A asma é uma doença inflamatória crônica das vias aéreas que afeta milhões de crianças e adultos em todo o mundo. O manejo adequado da asma em escolares é crucial para controlar os sintomas, prevenir exacerbações e garantir uma boa qualidade de vida. A classificação da asma baseia-se na frequência e intensidade dos sintomas, na limitação das atividades e nos resultados da função pulmonar, como o VEF1 e sua variabilidade. No caso apresentado, o escolar de nove anos com sintomas semanais, limitação de atividade e sono, e uma variação de VEF1 de 25% (que é > 20%), se enquadra na classificação de asma persistente moderada. Para este nível de gravidade, as Diretrizes Brasileiras para o Manejo da Asma (e outras diretrizes internacionais como GINA) recomendam o uso regular de corticoide inalatório em baixa dosagem como terapia de controle, que atua na inflamação subjacente das vias aéreas, juntamente com um beta-2-adrenérgico de curta ação para alívio rápido dos sintomas quando necessário.

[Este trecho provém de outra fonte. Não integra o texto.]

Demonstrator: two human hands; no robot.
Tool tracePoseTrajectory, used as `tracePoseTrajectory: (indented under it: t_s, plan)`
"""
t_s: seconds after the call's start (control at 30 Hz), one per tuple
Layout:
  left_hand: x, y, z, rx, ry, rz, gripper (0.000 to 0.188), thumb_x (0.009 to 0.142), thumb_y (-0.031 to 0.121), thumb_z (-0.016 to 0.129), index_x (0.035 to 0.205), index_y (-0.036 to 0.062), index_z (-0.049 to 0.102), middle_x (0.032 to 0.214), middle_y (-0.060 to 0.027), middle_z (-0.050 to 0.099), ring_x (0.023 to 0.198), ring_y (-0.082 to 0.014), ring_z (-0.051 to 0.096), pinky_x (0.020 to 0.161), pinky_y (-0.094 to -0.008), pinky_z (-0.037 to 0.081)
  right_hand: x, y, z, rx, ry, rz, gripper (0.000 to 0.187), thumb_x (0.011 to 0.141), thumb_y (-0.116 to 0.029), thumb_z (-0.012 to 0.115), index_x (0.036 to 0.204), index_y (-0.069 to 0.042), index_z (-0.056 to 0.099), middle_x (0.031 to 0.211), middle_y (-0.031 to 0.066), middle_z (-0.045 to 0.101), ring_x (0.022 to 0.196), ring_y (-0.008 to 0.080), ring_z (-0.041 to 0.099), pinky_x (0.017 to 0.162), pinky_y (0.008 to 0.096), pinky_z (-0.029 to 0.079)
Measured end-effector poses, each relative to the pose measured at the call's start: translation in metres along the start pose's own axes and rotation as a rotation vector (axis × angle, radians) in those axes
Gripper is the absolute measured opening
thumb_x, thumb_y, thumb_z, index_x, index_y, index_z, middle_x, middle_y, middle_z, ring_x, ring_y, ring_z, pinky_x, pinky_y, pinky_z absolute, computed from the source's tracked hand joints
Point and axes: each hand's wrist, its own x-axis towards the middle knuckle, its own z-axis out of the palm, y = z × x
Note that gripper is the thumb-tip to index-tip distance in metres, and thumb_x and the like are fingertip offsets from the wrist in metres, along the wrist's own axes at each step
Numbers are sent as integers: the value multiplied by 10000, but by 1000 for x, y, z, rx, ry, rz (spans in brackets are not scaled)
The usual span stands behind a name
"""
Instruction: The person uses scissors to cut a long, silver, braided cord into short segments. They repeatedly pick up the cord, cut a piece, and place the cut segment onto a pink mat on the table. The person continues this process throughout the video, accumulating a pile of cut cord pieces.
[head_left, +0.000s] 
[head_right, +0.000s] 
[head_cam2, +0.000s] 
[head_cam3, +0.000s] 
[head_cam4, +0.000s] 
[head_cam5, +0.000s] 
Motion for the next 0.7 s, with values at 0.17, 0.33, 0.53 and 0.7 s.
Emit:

É fundamental que os residentes compreendam os critérios de classificação da asma e as recomendações de tratamento escalonado. A falha em iniciar ou otimizar a terapia de controle, especialmente com corticoides inalatórios, pode levar a um controle inadequado da doença, exacerbações frequentes e piora do prognóstico a longo prazo. A educação do paciente e da família sobre o uso correto dos medicamentos e o plano de ação para a asma também são componentes essenciais do manejo.
A asma em escolares é classificada com base na frequência dos sintomas diurnos e noturnos, uso de beta-2-agonistas de curta ação, limitação de atividades e resultados de espirometria (VEF1 e variabilidade), em intermitente, persistente leve, moderada ou grave.
Para asma persistente moderada, as diretrizes recomendam o uso diário de corticoide inalatório em baixa dosagem como tratamento de controle, associado a um beta-2-adrenérgico de curta ação para alívio dos sintomas conforme a necessidade.
A variação do VEF1 (reversibilidade após broncodilatador ou variabilidade diária) é um critério importante para confirmar o diagnóstico de asma e classificar sua gravidade, indicando a labilidade das vias aéreas e a necessidade de tratamento de controle.